Directions
Search through the entries for the word "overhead" and copy every line that has it.

Extracted records
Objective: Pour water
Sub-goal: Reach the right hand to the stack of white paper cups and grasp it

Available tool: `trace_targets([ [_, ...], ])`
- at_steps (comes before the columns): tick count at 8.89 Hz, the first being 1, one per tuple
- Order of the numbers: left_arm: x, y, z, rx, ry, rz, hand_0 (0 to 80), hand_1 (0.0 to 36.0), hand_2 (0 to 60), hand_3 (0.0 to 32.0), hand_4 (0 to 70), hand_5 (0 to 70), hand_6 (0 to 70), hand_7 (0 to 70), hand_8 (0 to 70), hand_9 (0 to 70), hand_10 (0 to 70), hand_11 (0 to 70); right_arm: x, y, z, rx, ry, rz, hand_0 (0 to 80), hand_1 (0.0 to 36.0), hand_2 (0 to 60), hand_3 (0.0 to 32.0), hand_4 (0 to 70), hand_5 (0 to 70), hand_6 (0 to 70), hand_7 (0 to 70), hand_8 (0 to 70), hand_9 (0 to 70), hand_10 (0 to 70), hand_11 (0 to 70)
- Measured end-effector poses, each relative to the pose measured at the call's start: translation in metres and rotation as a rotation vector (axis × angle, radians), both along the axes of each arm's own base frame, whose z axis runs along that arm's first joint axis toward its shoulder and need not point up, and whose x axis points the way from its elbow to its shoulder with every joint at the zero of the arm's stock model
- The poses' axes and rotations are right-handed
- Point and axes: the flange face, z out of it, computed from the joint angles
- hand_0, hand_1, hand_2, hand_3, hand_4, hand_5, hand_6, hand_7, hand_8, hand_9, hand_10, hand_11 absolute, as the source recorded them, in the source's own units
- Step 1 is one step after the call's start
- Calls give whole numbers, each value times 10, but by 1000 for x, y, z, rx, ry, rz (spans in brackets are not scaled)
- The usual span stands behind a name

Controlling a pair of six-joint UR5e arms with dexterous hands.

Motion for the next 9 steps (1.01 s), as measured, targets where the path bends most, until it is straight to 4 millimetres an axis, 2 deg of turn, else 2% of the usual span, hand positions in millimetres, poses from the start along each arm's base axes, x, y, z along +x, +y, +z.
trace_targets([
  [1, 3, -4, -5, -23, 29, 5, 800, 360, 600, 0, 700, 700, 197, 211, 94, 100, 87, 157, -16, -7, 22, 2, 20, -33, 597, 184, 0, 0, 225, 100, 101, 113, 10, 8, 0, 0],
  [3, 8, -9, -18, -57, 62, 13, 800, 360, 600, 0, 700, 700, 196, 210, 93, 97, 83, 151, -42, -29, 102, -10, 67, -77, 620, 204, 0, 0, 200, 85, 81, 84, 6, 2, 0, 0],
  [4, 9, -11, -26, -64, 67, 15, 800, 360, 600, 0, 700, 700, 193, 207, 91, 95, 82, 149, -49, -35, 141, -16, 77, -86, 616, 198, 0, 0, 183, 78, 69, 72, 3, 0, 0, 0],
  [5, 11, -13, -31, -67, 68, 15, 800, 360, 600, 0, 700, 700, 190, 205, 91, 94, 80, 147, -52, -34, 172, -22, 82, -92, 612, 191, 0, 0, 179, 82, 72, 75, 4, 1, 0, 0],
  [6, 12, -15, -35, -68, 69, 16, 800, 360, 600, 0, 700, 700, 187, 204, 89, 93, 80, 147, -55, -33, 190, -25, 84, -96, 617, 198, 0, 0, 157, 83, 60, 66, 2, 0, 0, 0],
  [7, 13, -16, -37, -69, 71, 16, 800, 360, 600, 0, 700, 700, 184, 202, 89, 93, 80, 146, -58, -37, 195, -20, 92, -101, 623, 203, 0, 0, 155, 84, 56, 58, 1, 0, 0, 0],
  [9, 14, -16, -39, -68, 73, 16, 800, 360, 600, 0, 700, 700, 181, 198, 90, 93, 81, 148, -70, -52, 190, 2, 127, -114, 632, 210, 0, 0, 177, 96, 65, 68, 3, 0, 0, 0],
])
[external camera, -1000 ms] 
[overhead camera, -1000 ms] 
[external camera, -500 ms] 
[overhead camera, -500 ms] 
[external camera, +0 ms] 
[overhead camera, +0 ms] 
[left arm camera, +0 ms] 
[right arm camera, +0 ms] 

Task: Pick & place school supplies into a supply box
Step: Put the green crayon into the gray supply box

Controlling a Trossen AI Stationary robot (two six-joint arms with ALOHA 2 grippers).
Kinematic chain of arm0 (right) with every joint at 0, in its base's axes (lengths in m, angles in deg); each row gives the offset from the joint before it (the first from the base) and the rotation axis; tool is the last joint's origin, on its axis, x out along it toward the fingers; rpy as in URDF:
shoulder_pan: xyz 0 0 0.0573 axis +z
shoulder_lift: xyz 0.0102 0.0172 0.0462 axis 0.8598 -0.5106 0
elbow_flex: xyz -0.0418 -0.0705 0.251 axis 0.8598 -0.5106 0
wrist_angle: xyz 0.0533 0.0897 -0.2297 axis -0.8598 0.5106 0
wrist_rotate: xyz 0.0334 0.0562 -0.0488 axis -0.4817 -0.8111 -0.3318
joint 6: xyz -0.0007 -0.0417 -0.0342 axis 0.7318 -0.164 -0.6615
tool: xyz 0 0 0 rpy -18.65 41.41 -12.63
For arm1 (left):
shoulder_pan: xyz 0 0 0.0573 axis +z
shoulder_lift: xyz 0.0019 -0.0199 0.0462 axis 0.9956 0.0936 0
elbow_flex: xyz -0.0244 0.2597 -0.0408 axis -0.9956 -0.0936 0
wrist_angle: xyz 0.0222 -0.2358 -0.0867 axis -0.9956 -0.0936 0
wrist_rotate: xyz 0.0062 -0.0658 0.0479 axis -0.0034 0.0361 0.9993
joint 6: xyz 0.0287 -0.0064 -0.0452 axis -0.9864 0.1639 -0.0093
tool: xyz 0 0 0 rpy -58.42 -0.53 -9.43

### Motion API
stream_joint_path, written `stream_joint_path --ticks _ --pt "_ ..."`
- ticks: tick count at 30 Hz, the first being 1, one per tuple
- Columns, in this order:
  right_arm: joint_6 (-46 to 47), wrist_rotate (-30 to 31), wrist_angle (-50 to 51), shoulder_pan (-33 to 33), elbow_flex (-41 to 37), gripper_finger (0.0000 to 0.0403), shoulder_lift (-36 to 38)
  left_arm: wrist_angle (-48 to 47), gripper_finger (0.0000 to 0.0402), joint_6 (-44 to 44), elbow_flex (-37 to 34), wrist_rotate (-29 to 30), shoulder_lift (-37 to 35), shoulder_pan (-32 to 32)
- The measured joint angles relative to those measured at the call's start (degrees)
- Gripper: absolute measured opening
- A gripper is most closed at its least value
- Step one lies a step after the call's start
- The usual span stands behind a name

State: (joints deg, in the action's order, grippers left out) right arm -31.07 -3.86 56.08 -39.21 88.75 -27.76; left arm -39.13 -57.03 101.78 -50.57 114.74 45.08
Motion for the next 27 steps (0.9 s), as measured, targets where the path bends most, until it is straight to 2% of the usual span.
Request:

Finished exercise
[overhead camera, -1000 ms] 
[overhead camera, -500 ms] 
[overhead camera, +0 ms] 

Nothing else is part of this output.